Specops Password Auditor also provides a full view of the administrator accounts in an organization’s domain. Available free reports include:

  • Stale/inactive admin accounts
  • Accounts with expired passwords
  • Accounts with password expiration approaching
  • Accounts using identical passwords
  • Accounts not requiring passwords
  • Accounts without a minimum password length requirement

The Most Effective Defense – Password Blacklist

Now that you’ve removed existing vulnerabilities, you will want to take steps to mitigate future attacks. The NCSC advises organizations to concentrate their efforts on technical controls that help users steer away from picking common passwords. This includes using a password blacklist. A password blacklist is a list of disallowed passwords consisting of common, and compromised passwords. To help with this effort, the NCSC also published a password blacklist of 100,000 vulnerable passwords. The list is a great start, but requires the following implementation considerations:

  • What is the optimal size of your blacklist? It takes only one bad password for hackers to gain entry to corporate systems and harvest further information.

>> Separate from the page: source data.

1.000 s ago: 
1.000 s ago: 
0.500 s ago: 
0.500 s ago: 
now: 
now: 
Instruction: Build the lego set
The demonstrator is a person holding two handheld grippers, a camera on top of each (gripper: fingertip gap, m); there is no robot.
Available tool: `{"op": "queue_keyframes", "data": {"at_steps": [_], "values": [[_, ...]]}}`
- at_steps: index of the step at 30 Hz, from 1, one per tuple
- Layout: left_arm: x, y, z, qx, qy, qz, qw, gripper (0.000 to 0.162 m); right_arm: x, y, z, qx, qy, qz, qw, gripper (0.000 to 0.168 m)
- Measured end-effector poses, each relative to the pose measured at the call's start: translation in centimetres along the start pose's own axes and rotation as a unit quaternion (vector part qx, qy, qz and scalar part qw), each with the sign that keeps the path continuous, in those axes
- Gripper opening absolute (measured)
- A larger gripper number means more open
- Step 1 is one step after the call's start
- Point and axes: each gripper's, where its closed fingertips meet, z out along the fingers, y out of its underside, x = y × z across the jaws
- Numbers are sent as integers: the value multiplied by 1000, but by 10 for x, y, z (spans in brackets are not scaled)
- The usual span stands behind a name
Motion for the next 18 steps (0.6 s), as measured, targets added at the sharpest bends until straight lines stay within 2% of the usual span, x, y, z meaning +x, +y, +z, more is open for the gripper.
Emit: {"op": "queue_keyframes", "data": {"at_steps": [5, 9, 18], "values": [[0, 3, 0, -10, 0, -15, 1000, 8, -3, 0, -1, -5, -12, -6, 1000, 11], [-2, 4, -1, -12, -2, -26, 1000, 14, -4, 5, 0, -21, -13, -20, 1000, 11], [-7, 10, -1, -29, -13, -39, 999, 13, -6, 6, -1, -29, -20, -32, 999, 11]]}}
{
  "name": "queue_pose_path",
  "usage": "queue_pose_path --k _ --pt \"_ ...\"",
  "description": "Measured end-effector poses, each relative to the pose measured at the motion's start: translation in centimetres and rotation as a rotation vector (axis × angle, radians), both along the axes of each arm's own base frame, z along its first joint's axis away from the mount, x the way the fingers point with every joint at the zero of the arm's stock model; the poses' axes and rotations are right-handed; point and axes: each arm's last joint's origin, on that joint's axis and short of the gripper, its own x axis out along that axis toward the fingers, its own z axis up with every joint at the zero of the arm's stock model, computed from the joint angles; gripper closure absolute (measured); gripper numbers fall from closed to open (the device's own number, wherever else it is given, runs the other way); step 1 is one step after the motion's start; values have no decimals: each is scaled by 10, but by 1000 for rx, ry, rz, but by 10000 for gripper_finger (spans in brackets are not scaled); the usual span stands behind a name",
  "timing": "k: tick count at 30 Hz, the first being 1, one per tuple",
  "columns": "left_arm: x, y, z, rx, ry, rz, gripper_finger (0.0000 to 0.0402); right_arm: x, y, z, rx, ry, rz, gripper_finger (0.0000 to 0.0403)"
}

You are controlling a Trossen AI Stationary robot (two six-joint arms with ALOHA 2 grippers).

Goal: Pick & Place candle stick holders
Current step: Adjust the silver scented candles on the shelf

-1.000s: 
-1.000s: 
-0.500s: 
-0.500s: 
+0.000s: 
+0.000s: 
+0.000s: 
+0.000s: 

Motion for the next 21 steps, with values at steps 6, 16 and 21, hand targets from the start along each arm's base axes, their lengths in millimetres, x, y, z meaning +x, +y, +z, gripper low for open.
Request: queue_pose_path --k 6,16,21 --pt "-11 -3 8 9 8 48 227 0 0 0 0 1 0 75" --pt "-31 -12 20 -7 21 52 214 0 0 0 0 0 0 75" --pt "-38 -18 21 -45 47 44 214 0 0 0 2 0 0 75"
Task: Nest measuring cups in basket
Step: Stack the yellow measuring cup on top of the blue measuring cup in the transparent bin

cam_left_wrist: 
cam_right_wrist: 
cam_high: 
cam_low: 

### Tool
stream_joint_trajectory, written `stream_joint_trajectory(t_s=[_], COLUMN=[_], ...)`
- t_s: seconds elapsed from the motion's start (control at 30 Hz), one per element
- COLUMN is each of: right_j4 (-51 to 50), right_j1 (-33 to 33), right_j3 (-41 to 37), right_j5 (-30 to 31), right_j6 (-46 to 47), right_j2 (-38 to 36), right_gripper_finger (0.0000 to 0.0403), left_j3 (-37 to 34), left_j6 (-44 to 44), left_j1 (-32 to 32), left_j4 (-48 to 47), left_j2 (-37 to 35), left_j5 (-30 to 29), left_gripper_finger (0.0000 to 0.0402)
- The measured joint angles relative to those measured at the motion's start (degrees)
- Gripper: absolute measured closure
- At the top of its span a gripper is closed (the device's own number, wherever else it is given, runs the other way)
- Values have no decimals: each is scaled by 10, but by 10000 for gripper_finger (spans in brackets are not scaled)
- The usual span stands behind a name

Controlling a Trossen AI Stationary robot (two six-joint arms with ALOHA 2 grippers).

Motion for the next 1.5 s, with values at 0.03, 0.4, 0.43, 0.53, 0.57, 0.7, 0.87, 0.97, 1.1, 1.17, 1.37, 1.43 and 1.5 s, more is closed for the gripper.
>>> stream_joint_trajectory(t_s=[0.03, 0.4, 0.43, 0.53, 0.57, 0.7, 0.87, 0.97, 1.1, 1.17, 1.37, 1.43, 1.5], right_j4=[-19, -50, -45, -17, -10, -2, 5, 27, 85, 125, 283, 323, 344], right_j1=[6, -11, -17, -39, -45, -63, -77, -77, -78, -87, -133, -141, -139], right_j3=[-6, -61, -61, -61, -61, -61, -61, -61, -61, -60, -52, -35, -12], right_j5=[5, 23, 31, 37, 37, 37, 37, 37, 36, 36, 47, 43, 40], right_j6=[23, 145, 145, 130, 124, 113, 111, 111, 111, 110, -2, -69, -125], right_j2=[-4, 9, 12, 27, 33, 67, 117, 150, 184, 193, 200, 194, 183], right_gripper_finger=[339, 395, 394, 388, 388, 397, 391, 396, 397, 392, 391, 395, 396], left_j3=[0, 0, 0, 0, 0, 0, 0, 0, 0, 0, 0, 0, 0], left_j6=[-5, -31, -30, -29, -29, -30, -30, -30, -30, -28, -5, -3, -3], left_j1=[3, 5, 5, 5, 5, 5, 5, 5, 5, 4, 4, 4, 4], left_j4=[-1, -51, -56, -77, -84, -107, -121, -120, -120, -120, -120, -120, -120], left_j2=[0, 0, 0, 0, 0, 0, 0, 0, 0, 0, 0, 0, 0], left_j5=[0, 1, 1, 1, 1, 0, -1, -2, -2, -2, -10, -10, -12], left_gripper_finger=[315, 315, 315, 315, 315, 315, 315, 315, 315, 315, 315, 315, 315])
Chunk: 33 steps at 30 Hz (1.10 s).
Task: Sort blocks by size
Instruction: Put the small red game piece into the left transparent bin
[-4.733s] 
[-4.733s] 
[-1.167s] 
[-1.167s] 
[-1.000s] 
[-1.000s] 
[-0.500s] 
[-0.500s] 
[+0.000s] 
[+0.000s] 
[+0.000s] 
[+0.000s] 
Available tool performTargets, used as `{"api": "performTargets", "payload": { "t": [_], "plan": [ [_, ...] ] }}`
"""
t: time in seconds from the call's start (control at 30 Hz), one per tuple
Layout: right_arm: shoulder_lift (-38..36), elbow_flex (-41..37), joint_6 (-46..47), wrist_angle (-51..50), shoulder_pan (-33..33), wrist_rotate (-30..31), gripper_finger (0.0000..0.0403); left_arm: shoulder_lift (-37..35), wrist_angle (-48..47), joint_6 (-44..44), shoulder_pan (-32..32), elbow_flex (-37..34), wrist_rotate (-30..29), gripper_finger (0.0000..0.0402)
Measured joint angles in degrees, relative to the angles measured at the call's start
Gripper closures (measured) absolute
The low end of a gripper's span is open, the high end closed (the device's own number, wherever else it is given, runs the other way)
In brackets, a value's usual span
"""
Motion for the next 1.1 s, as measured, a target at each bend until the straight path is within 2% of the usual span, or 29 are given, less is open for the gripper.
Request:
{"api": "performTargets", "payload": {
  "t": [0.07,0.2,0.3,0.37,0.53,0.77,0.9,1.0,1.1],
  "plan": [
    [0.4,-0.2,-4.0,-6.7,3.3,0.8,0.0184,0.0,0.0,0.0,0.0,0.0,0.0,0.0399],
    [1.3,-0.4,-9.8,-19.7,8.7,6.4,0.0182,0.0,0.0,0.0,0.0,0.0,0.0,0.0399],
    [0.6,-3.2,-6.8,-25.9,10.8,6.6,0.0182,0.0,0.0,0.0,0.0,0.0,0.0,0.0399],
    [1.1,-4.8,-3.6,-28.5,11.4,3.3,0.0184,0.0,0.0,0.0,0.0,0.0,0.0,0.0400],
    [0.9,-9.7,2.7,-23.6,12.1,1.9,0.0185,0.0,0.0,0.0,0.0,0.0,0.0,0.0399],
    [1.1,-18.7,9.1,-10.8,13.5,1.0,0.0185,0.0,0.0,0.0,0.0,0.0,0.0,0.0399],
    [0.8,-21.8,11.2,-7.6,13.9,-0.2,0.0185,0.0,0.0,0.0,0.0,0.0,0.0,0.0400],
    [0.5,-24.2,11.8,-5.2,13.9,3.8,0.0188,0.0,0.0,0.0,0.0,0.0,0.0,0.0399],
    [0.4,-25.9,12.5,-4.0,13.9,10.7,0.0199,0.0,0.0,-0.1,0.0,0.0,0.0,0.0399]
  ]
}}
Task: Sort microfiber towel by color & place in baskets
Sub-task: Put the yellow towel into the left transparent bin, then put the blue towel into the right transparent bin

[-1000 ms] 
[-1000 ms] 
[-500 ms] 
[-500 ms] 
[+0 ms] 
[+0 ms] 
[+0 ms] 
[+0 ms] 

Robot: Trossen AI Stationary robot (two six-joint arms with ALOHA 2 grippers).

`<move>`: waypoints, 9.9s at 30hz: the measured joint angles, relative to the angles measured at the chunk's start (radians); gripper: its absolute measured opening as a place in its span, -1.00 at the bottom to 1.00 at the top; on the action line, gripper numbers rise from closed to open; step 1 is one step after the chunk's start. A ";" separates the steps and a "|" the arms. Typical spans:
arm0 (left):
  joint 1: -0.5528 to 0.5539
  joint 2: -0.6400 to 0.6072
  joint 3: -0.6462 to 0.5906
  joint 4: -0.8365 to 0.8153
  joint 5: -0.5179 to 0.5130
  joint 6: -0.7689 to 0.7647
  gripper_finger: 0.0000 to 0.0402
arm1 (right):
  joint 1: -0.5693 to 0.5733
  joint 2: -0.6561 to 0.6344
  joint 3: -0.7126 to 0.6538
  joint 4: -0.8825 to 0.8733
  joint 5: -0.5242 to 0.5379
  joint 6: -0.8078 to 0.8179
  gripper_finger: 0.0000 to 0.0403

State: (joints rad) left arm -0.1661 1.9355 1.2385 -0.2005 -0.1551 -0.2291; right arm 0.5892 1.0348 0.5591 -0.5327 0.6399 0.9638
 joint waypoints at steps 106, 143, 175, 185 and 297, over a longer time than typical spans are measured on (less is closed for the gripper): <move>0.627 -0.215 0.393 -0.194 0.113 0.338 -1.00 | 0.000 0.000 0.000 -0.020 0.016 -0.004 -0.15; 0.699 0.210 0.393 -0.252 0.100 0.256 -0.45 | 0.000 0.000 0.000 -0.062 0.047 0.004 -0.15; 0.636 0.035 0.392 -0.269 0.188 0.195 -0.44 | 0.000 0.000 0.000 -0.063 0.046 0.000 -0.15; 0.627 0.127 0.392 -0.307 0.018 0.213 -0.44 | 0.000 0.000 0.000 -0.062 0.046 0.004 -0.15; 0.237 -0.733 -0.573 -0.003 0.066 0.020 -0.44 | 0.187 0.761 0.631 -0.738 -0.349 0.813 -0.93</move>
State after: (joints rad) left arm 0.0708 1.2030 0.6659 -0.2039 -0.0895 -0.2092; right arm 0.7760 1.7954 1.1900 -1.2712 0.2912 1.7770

Therefore, your password blacklist should be as comprehensive as possible, including all common passwords and compromised passwords, even in multiple languages. As always, you will want to consider the user experience. With a full-featured password blacklisting solution, you can relax password complexity rules knowing that you are blocking up to one billion compromised passwords

  • How do you plan to update this list? The password blacklist is only effective if it is up-to-date. A third-party password blacklisting service can simplify the process of managing the list of leaked passwords. Specops Password Blacklist is influenced by major breach incidents, and updated in response to new threats

Other Defenses Against Password Spraying

The threat landscape is always evolving and ongoing efforts are required. You can protect your organization against password spraying with these additional defenses:

  • Implement an effective password policy: A password policy that balances usability and security is an effective one. Specops Password Policy, offers an advanced set of password security and auditing capabilities, including finding leaked passwords and enforcing passphrases, while banning the use of predictable password patterns. The blacklisting capabilities allow organizations to relax password complexity requirements which helps improve the user experience
  • User training: An educated user is a secure user. Make sure your security training program includes password training that helps users recognize common threats such as password spraying. Train your users to steer away from faulty password practices and to adopt good password habits
  • Enable multi-factor authentication (MFA): MFA prevents hackers from leveraging credentials that were successfully sprayed. It is strongly recommended that organizations enable MFA for all web-based applications as well as password resets

Password spraying attacks can put your organization in serious risk, but it is preventable. Organizations must enforce technical controls such as using a password blacklist and continuously scan for compromised passwords. Implementing a password policy with blacklisting capabilities is the easiest way to achieve this without causing user frustration. It’s equally important to focus on the human factor – encourage good password hygiene with continuous training.